**Directions for this task**
Each line of the data must be written out again verbatim; no image belongs in the copy.
┄┄┄┄┄┄┄┄┄┄
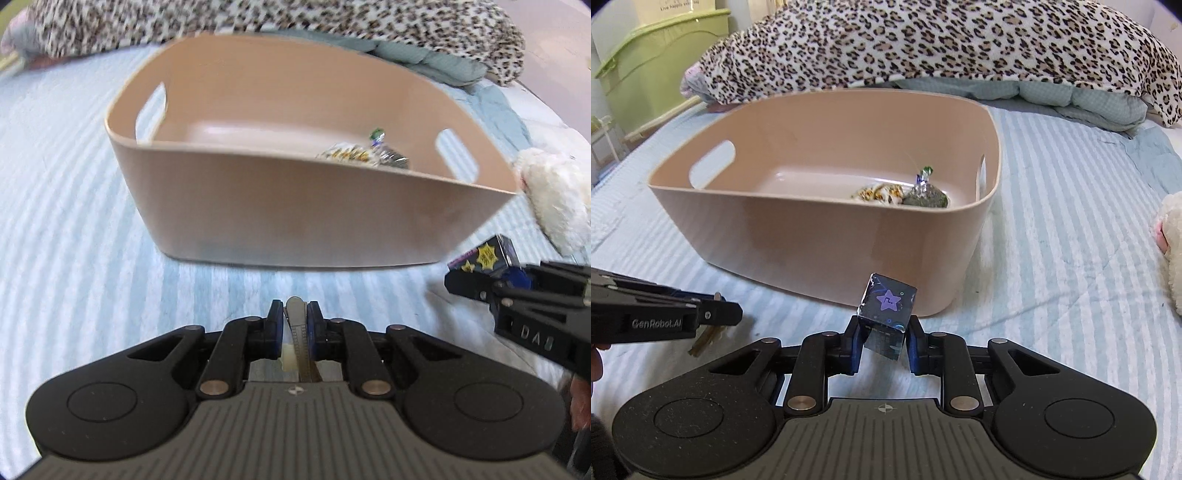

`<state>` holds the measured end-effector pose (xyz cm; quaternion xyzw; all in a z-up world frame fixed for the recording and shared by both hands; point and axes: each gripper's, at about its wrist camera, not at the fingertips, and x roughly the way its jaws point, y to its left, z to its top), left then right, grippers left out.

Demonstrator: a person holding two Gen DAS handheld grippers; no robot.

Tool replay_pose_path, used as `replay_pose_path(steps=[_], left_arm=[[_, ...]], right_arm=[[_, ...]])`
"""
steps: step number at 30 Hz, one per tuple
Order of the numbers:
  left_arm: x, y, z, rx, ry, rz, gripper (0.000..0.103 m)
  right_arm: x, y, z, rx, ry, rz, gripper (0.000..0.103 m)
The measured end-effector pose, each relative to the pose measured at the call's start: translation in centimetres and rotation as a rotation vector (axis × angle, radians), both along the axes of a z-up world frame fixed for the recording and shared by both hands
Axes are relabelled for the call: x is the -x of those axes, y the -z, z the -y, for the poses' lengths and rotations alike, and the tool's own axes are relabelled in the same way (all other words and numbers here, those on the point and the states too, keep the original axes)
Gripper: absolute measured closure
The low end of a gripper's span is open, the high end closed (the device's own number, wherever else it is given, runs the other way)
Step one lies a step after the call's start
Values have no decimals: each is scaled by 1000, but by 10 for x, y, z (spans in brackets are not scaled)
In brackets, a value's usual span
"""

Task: Organize objects
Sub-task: 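Lift both items over the basket and release them inside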

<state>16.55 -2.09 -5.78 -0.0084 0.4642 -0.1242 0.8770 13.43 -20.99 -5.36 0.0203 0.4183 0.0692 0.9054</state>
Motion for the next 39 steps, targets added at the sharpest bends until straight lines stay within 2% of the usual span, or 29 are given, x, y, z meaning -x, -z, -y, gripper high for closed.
replay_pose_path(steps=[4, 9, 14, 17, 22, 26, 34, 35, 36, 37, 38, 39], left_arm=[[16, -24, 3, -12, 19, 68, 89], [18, -56, 18, -8, 15, 151, 89], [4, -90, 23, -17, 3, 232, 89], [-19, -96, 30, -26, -29, 231, 89], [-59, -87, 43, -80, -43, 215, 89], [-85, -68, 48, -118, -79, 162, 89], [-104, -39, 50, -133, -101, 59, 88], [-103, -38, 49, -130, -105, 51, 87], [-102, -39, 48, -124, -108, 48, 87], [-100, -41, 46, -121, -108, 47, 83], [-99, -43, 45, -124, -111, 49, 64], [-95, -46, 44, -134, -125, 57, 54]], right_arm=[[11, -22, 5, -16, -16, 48, 81], [14, -53, 16, -57, -13, 122, 81], [1, -83, 22, -84, -3, 198, 81], [-15, -94, 25, -88, 15, 229, 81], [-47, -96, 30, -101, 39, 221, 81], [-71, -84, 30, -92, 54, 172, 81], [-91, -50, 16, -15, 16, 69, 80], [-93, -48, 15, -11, 19, 59, 71], [-92, -47, 15, -9, 26, 53, 68], [-92, -46, 16, -9, 35, 48, 65], [-90, -46, 17, -15, 39, 48, 58], [-89, -47, 18, -21, 38, 49, 55]])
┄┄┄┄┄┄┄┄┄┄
**Reply**
`<state>` holds the measured end-effector pose (xyz cm; quaternion xyzw; all in a z-up world frame fixed for the recording and shared by both hands; point and axes: each gripper's, at about its wrist camera, not at the fingertips, and x roughly the way its jaws point, y to its left, z to its top), left then right, grippers left out.

Demonstrator: a person holding two Gen DAS handheld grippers; no robot.

Tool replay_pose_path, used as `replay_pose_path(steps=[_], left_arm=[[_, ...]], right_arm=[[_, ...]])`
"""
steps: step number at 30 Hz, one per tuple
Order of the numbers:
  left_arm: x, y, z, rx, ry, rz, gripper (0.000..0.103 m)
  right_arm: x, y, z, rx, ry, rz, gripper (0.000..0.103 m)
The measured end-effector pose, each relative to the pose measured at the call's start: translation in centimetres and rotation as a rotation vector (axis × angle, radians), both along the axes of a z-up world frame fixed for the recording and shared by both hands
Axes are relabelled for the call: x is the -x of those axes, y the -z, z the -y, for the poses' lengths and rotations alike, and the tool's own axes are relabelled in the same way (all other words and numbers here, those on the point and the states too, keep the original axes)
Gripper: absolute measured closure
The low end of a gripper's span is open, the high end closed (the device's own number, wherever else it is given, runs the other way)
Step one lies a step after the call's start
Values have no decimals: each is scaled by 1000, but by 10 for x, y, z (spans in brackets are not scaled)
In brackets, a value's usual span
"""

Task: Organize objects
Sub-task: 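Lift both items over the basket and release them inside
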
<state>16.55 -2.09 -5.78 -0.0084 0.4642 -0.1242 0.8770 13.43 -20.99 -5.36 0.0203 0.4183 0.0692 0.9054</state>
Motion for the next 39 steps, targets added at the sharpest bends until straight lines stay within 2% of the usual span, or 29 are given, x, y, z meaning -x, -z, -y, gripper high for closed.
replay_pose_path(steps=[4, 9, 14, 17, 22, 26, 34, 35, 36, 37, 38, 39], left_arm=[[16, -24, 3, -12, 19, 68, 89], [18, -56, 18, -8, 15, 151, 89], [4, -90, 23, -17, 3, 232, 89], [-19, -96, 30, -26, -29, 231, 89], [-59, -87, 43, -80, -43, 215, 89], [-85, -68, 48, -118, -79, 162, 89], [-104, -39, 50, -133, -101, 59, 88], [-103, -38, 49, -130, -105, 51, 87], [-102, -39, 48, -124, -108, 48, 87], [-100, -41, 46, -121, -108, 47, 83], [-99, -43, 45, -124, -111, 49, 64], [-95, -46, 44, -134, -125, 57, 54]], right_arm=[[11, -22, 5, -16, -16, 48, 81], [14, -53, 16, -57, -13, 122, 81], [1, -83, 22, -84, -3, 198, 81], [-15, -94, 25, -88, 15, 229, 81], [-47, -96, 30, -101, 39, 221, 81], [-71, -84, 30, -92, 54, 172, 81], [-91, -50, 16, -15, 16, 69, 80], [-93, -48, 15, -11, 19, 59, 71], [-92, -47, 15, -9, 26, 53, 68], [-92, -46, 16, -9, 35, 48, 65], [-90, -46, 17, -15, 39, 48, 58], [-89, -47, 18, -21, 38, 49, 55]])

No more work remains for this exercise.